NEW YORK (FOX 5 NY) - A jury in Brooklyn reached a guilty verdict Tuesday in the U.S. drug-trafficking trial of the Mexican drug lord known as El Chapo.
Joaquin Guzman was found guilty on all 10 federal counts. He will be sentenced to life in prison.
The jury deliberated for six days and heard testimony lasting nearly three months about Guzman's rise to power as the head of the Sinaloa cartel.
Prosecutors said he was responsible for smuggling at least 200 tons of cocaine into the United States and using violence to protect his turf.
The defense claimed his role had been exaggerated by cooperators who were seeking leniency in their own cases.
The 61-year-old Guzman had been in solitary confinement since being sent to the U.S. in 2017.
The prosecution's case against Guzman, a roughly 5 1/2-foot figure whose nickname translates to "Shorty," included the testimony of several turncoats and other witnesses.
Among them were Guzman's former Sinaloa lieutenants, a computer encryption expert and a Colombian cocaine supplier who underwent extreme plastic surgery to disguise his appearance.
One Sinaloa insider described Mexican workers getting contact highs while packing cocaine into thousands of jalapeno cans -- shipments that totaled 25 to 30 tons of cocaine worth $500 million each year.
Another testified how Guzman sometimes acted as his own sicario, or hitman, punishing a Sinaloan who dared to work for another cartel by kidnapping him, beating and shooting him and having his men bury the victim while he was still alive, gasping for air.
The defense case lasted just half an hour.
Guzman's lawyers did not deny his crimes as much as argue he was a fall guy for government witnesses who were more evil than he was.
Defense attorney Jeffrey Lichtman urged the jury in closing arguments not to believe government witnesses who "lie, steal, cheat, deal drugs and kill people." On Tuesday, Lichtman called the conviction "devastating," but he said he was proud that the defense "left it all on the battlefield."
Deliberations were complicated by the trial's vast scope.
Jurors were tasked with making 53 decisions about whether prosecutors have proven different elements of the case.

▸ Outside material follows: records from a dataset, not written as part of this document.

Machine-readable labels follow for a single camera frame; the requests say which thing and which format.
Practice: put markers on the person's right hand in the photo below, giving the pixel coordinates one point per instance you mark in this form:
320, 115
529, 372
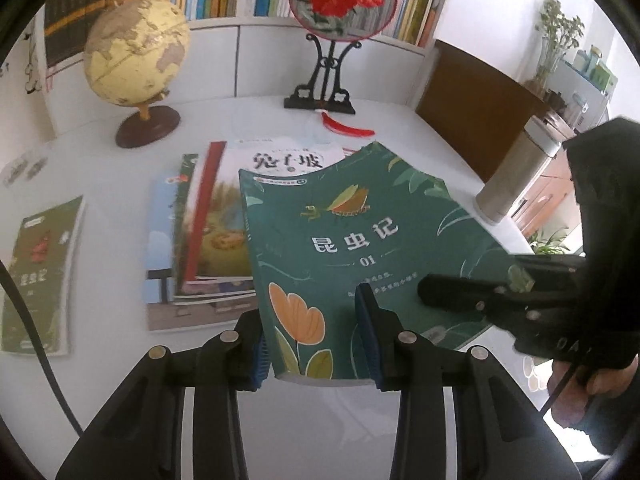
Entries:
572, 410

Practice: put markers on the glass vase with dried flowers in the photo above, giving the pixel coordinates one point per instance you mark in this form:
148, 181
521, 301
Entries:
550, 72

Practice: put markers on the small dark ornament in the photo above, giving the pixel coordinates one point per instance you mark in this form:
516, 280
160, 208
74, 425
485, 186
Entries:
555, 97

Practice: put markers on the black carved fan stand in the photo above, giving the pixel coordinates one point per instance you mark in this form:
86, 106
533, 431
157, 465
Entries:
320, 102

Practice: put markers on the rabbits cover book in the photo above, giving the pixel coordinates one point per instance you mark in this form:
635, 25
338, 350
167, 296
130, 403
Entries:
280, 160

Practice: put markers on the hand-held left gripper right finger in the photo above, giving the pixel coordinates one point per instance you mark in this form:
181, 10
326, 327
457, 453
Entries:
372, 345

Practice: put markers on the green leafy cover book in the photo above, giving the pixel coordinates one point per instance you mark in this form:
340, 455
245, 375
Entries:
189, 165

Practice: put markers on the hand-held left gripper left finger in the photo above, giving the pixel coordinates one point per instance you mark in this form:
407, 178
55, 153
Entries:
257, 357

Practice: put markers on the embroidered round fan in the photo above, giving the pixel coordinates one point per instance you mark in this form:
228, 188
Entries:
345, 0

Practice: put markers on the silver thermos cup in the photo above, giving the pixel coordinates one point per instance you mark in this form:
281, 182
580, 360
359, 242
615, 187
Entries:
515, 175

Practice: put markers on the red tassel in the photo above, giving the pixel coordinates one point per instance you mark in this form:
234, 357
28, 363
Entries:
345, 127

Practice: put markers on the light blue poetry book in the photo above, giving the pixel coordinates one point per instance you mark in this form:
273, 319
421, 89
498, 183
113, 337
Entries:
160, 240

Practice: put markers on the beige desk globe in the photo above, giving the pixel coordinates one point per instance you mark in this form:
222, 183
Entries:
135, 55

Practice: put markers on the green potted plant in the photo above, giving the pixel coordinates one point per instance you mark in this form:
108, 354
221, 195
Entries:
550, 245

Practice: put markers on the olive green book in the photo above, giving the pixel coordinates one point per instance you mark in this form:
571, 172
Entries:
40, 270

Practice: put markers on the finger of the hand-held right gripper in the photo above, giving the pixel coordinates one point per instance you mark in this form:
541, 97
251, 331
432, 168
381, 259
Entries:
550, 267
450, 292

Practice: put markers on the dark green orange flower book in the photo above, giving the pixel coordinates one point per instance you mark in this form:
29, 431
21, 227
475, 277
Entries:
340, 240

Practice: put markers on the white appliance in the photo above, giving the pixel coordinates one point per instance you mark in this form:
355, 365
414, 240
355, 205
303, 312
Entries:
592, 107

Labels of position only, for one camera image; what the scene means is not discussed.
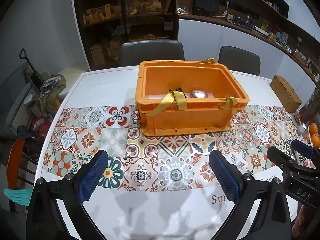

The trial cast a harsh glare on the corruption that allowed the cartel to flourish.
Colombian trafficker Alex Cifuentes caused a stir by testifying that former Mexican President Enrique Pena Nieto took a $100 million bribe from Guzman. Pena Nieto denied it, but the allegation fit a theme: politicians, army commanders, police and prosecutors, all on the take.
The tension at times was cut by some of the trial's sideshows, such as the sight of Guzman and his wife, Emma Coronel Aispuro, showing up in matching burgundy velvet blazers in a gesture of solidarity.
Another day, a Chapo-size actor who played the kingpin in the TV series "Narcos: Mexico" came to watch, telling reporters that seeing the defendant flash him a smile was "surreal."
While the trial was dominated by Guzman's persona as a near-mythical outlaw who carried a diamond-encrusted handgun and stayed one step ahead of the law, the jury never heard from Guzman himself, except when he told the judge he wouldn't testify. But his sing-songy voice filled the courtroom, thanks to recordings of intercepted phone calls.
"Amigo!" he said to a cartel distributor in Chicago. "Here at your service."
One of the trial's most memorable tales came from girlfriend Lucero Guadalupe Sanchez Lopez, who testified she was in bed in a safe house with an on-the-run Guzman in 2014 when Mexican marines started breaking down his door. She said Guzman led her to a trap door beneath a bathtub that opened up to a tunnel that allowed them to escape. Asked what he was wearing, she replied: "He was naked. He took off running. He left us behind."
The defendant had previously escaped from jail by hiding in a laundry bin in 2001.
He then got an escort from crooked police officers into Mexico City before retreating to one of his many mountainside hideaways.
In 2014, he pulled off another jail break, escaping through a mile-long lighted tunnel on a motorcycle on rails.
Even when Guzman was recaptured in 2016 before his extradition to the United States, he was plotting another escape, prosecutor Andrea Goldbarg said in closing arguments.
"Why? Because he is guilty and he never wanted to be in a position where he would have to answer for his crimes," she told the jury. "He wanted to avoid sitting right there. In front of you."